The average overseas supplement is $300 per month, according to the Per Diem, Travel and Transportation Allowance Committee.

There will be a delay in the reduction, until mid-July, while the base conducts another survey of shopping habits to determine whether such a steep cut is called for.

COLA is designed to equalize purchasing power between personnel overseas and stateside residents, said Jeri Busch, acting compensation chief on the staff of the Chief of Naval Personnel, in a phone interview from Arlington, Va.

Bahrain’s cut “is primarily an adjustment that has been suspended for about five or six years,” said Cotton Bowen, the Navy’s representative to the military advisory panel of the per diem committee, in a phone interview from Arlington.

Bahrain initially was slated for a COLA cut in 1997 after a survey indicated that a 12-index-point decrease was in order, from 134 to 122.

“If you have an index number of 106, that would mean the cost of living in a particular location is 6 percent higher than the average cost of living in the [continental] U.S.,” Bowen said.

The 1997 cut was suspended so Bahrain could redo the survey. In 1998, a 2-point decrease was implemented. The next survey showed Bahrain was due for a 10-point decrease in 1999.

But before that went into effect, a worldwide freeze was ordered on servicemembers’ COLA reductions. Smaller reductions as a result of currency exchange rate fluctuations continued.

Bowen said the freeze took place until 2003 so the system could be reviewed and computered.

A fall 2003 survey in Bahrain showed that the 132 index in place for several years should decrease by 14 points.

That reduction, implemented at 2 points per month, started April 16.

Kennedy said the per diem committee initially told the base that one index point equals one percentage point change.
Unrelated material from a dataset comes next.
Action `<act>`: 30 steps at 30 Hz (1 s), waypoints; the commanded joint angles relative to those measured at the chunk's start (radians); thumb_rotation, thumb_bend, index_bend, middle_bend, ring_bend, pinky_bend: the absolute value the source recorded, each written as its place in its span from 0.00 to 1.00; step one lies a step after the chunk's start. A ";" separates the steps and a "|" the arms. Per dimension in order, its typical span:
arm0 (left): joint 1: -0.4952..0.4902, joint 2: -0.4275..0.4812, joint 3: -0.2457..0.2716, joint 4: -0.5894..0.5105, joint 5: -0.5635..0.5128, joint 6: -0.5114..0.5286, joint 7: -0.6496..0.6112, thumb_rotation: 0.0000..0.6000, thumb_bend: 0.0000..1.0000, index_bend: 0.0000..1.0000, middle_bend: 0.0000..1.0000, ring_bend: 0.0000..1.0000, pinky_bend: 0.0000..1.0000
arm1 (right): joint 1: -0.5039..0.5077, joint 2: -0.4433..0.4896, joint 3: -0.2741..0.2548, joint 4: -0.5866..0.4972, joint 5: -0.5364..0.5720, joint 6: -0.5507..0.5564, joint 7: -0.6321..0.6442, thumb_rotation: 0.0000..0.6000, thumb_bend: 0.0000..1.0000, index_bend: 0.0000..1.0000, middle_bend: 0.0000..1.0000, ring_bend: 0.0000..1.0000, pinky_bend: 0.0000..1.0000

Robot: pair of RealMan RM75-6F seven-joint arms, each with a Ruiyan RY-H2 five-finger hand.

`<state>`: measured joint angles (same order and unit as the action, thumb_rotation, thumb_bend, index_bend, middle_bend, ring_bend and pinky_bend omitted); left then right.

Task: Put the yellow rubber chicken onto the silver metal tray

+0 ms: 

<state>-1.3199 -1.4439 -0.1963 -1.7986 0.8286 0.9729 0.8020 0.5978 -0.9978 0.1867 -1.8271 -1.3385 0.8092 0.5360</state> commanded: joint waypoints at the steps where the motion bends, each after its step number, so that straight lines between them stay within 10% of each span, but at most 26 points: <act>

So the base advertised that the 14-point index drop meant a 14-percent decrease in money. In reality, it was about a 40 percent cut in dollars.

“There was a little bit of misfire in terms of the understanding,” he said. “ … For the May 1 paycheck, the amounts we were coming up with were a 6.3 percent reduction [per month over seven months, to add up to 44 percent overall].”

Busch said it’s difficult to translate index points into dollar amounts because COLA varies based on grade, years of service and number of dependents.

Kennedy said to make sure such a cut is justified, Bahrain warrants another survey, which is a two-part process.

Accompanied military personnel voluntarily complete a living-pattern survey online that asks where they shop on and off base.

The second part is a market-basket survey. Command representatives go to the locations indicated in the online survey and price 120 items a family would buy for everyday living: clothes, food, child-care products, entertainment and household goods.

The information is submitted to the per diem committee in Alexandria, Va., which looks at what personnel pay compared with the cost of similar items in the States.

The living-pattern survey is done every three years; the market-basket survey is annual.

However, Bahrain wanted to do another survey after just one-third of the population completed the fall survey.

Lt. Garrett Kasper, base spokesman, said 100 percent of the approximately 300 families in Bahrain completed the spring survey.